En finissant au pied du podium d'un groupe difficile à l'occasion des qualifications pour l'UEFA EURO 2008, Israël avait laissé entrevoir de belles perspectives d'avenir pour ses prochaines échéances : les qualifications pour la Coupe du Monde de la FIFA, Afrique du Sud 2010. Tantôt décevants, tantôt séduisants, les Bleu et Blanc avaient tenu la dragée haute à de grandes nations telles que l'Angleterre, la Russie et la Croatie. Restait donc à franchir un palier pour espérer participer à la compétition reine.

Or, cette étape s'avère difficile à atteindre. Israël est aujourd'hui encore au pied du podium de son groupe, devancé par la Lettonie, la Grèce et la Suisse. Encore une fois, la formation de Dror Kashtan a manqué de régularité ou de réussite, se montrant parfois convaincante, souvent balbutiante.

En témoignent ses deux dernières sorties conclues par une défaite à domicile contre la Lettonie (0:1) suivie d'une démonstration face au Luxembourg (7:0). Cette victoire probante n'est pas pour rien dans la 22ème place obtenue au dernier Classement Mondial FIFA/Coca-Cola et a ravivé les espoirs de qualification pour une deuxième Coupe du Monde après 1970.

Le vent dans le dos
Souvent placés, rarement récompensés, les Israéliens frappent régulièrement à la porte du panthéon des grandes équipes sans jamais obtenir de réponse. Mais cette remontée au classement mondial est révélatrice d'une ambition intacte d'intégrer le Top 20 mondial. Une élite qu'Israël a fréquentée entre août 2008 et mars 2009, presque au niveau de sa quinzième place obtenue en novembre 2008, le meilleur classement de son histoire.

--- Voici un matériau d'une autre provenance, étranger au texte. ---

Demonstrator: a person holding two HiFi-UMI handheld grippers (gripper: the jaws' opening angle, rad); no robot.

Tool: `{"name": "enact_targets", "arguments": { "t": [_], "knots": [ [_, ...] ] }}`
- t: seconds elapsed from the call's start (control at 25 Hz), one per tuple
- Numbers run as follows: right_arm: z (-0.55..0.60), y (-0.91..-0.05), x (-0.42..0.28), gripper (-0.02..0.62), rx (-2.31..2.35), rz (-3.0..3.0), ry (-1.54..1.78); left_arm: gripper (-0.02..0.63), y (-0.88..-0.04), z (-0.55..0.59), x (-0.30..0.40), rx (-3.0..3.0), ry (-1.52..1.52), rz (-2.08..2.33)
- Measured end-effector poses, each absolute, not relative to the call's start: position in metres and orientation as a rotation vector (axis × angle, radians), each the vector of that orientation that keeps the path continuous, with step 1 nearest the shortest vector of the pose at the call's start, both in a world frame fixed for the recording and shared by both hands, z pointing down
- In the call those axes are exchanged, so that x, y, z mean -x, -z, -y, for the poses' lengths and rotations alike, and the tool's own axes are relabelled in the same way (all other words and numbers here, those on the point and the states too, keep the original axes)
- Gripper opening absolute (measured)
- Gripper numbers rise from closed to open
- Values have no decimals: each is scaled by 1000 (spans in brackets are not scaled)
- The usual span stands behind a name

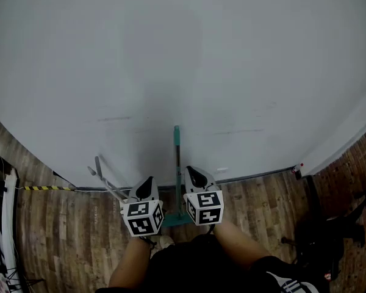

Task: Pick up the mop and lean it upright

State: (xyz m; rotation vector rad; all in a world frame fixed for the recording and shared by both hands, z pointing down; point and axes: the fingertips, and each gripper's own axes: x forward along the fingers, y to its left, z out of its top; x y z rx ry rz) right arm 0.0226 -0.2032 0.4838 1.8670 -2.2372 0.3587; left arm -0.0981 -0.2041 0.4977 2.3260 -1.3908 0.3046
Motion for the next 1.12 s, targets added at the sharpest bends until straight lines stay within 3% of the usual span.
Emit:
{"name": "enact_targets", "arguments": {
  "t": [0.24,0.4,0.76,1.12],
  "knots": [
    [244,-503,-36,18,-1844,2203,-329,-3,-498,216,91,-2294,-329,1447],
    [273,-523,-42,99,-1794,2190,-371,-3,-492,221,94,-2269,-331,1520],
    [348,-567,-43,154,-1727,2126,-473,-3,-492,213,101,-2201,-357,1633],
    [386,-602,-45,161,-1671,1996,-486,-3,-495,194,117,-2121,-367,1718]
  ]
}}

Les trois places gagnées d'août à septembre dernier garantissent qu'Israël a le vent dans le dos avant d'affronter la Moldavie, puis la Suisse à domicile, "un déplacement, qui pourrait s'avérer décisif dans la course à la deuxième place", annonçait il y a quelques semaines Elyaniv Barda au micro de FIFA.com. Le joueur du Racing Genk symbolise à la fois l'énorme potentiel israélien et ses grandes aspirations. "Nous n'avons pas volé notre place. Nous avons su proposer un football attractif. Maintenant, nous devons confirmer et, pour cela, nous devons impérativement reprendre la deuxième place de la poule." assurait-il. Son triplé face au Luxembourg le 9 septembre dernier laisse entendre que son pari peut être tenu.

Talent et équilibre
Cet espoir repose sur un effectif talentueux et équilibré, où se côtoient des jeunes, des moins jeunes, des stars évoluant à l'étranger, et d'autres faisant les beaux jours du championnat national. L'ensemble a fière allure, emmené par un Yossi Benayoun au sommet de son art en ce début de saison 2009/10. Le 12 septembre 2009, le 'Diamant' a notamment signé son premier hat-trick en Premier League, lors de la victoire de Liverpool face à Burnley (4:0). Avec également des fines gâchettes telles que Ben Sahar ou Amit Ben-Shusan., ce n'est pas un hasard si Israël possède la meilleure attaque du Groupe 2, avec 17 buts marqués. 

Ajoutez à cette formation une défense expérimentée symbolisée par Tal Ben Haim et ses 49 sélections, le gardien de but Nir Davidovitch et ses 32 ans, qui a profité des bons résultats de son club, le Maccabi Haifa pour retrouver la confiance du sélectionneur, et vous obtenez la formule idéale pour permettre à Israël de continuer à rêver d'un billet pour l'Afrique du Sud.

Les derniers matches nuls de la Suisse en Lettonie (2:2), et de la Grèce en Moldavie (1:1) ont relancé le pays dans la course aux barrages. Israël reste en embuscade, à deux points des Grecs et des Lettons, qui se rencontrent le 10 octobre prochain.

S'ils n'ont aucune certitude quant au verdict final du groupe, les Israéliens savent déjà qu'il leur faudra gagner les matches à venir contre la Moldavie à domicile, et en Suisse pour espérer accrocher les barrages. Et en finir avec les seconds rôles.